• [Task requirements]: All lines below containing "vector" are to be listed.

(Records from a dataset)

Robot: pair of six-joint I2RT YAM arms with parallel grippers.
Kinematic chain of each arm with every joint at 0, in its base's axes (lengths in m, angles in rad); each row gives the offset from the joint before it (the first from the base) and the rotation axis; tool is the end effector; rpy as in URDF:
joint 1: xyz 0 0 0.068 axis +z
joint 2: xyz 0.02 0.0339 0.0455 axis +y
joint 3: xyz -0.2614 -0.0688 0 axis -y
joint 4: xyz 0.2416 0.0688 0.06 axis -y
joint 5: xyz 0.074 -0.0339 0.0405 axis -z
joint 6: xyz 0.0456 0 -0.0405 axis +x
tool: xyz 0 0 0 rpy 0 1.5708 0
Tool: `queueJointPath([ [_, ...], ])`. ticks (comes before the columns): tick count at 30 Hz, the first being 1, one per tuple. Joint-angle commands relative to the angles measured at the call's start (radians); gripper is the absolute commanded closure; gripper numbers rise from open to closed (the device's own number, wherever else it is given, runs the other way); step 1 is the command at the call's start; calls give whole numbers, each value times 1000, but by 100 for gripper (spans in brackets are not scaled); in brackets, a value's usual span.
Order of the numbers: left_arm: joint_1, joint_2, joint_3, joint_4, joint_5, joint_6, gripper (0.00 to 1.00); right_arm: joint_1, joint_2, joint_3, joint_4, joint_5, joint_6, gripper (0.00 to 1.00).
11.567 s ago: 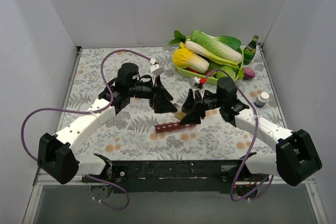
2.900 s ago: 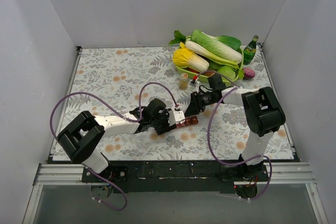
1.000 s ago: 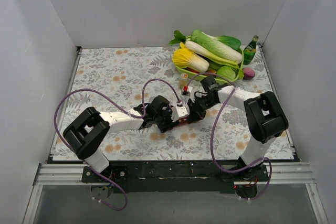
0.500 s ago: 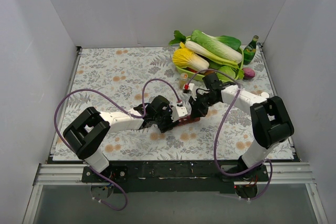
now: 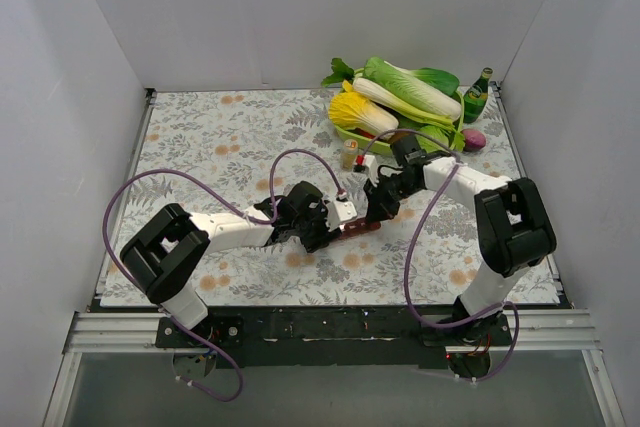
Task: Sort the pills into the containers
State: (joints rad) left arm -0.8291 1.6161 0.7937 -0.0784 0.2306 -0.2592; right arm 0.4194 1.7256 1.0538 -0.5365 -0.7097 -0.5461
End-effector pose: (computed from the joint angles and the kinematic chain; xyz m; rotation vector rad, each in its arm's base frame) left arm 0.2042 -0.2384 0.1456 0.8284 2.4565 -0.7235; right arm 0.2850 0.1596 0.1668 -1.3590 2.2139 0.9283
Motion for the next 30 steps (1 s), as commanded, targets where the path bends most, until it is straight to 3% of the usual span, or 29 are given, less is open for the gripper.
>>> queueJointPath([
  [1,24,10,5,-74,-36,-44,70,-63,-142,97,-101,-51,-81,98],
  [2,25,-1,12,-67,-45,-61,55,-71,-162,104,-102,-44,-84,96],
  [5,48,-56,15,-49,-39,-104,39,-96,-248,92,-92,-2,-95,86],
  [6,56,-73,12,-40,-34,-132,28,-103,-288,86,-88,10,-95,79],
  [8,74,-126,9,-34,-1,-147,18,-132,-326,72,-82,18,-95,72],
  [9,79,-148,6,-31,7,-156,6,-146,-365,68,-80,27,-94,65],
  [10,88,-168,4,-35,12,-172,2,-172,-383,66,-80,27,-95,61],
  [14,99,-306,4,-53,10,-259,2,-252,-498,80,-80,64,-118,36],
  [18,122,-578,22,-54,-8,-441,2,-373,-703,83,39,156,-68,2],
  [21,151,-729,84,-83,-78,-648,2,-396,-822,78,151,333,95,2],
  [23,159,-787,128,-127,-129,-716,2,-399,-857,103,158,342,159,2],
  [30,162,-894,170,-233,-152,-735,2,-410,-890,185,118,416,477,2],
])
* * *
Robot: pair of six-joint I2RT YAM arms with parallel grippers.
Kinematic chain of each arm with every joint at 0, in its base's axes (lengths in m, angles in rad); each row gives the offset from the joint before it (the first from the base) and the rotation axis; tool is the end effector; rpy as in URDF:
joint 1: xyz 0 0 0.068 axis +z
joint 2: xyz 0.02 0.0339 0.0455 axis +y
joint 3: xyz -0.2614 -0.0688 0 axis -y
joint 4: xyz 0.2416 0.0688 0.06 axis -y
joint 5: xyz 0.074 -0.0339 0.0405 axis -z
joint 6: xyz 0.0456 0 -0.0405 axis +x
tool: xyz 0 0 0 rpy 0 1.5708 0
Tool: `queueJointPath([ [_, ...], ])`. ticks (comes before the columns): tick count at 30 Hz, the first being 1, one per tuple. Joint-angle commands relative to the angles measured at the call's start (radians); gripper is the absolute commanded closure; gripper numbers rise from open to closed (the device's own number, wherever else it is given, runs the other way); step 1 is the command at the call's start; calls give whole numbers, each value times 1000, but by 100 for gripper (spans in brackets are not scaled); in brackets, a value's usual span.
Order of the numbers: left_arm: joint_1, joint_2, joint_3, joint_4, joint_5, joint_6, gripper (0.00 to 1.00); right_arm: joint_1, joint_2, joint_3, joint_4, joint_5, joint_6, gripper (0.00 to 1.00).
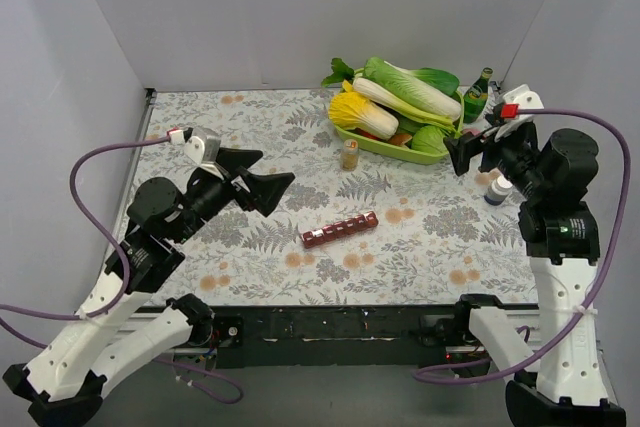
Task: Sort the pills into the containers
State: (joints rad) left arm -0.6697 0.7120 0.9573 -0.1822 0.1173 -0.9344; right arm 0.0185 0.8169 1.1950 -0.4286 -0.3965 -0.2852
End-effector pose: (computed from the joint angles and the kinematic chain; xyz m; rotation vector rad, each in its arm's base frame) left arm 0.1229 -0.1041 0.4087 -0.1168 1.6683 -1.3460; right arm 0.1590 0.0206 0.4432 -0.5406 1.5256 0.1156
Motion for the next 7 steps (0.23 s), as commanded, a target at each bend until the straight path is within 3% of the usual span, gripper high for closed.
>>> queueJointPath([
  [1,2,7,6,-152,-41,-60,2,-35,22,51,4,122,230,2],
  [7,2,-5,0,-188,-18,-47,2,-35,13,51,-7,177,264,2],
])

• [Task output]:
End-effector pose: (computed from the joint angles and the kinematic chain; xyz m; rotation vector rad, each in its arm's base frame) left arm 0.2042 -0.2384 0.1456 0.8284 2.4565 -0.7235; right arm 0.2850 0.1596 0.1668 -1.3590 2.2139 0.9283
End-effector pose: (computed from the joint angles and the kinematic chain; xyz m; rotation vector rad, each in its arm's base frame) left arm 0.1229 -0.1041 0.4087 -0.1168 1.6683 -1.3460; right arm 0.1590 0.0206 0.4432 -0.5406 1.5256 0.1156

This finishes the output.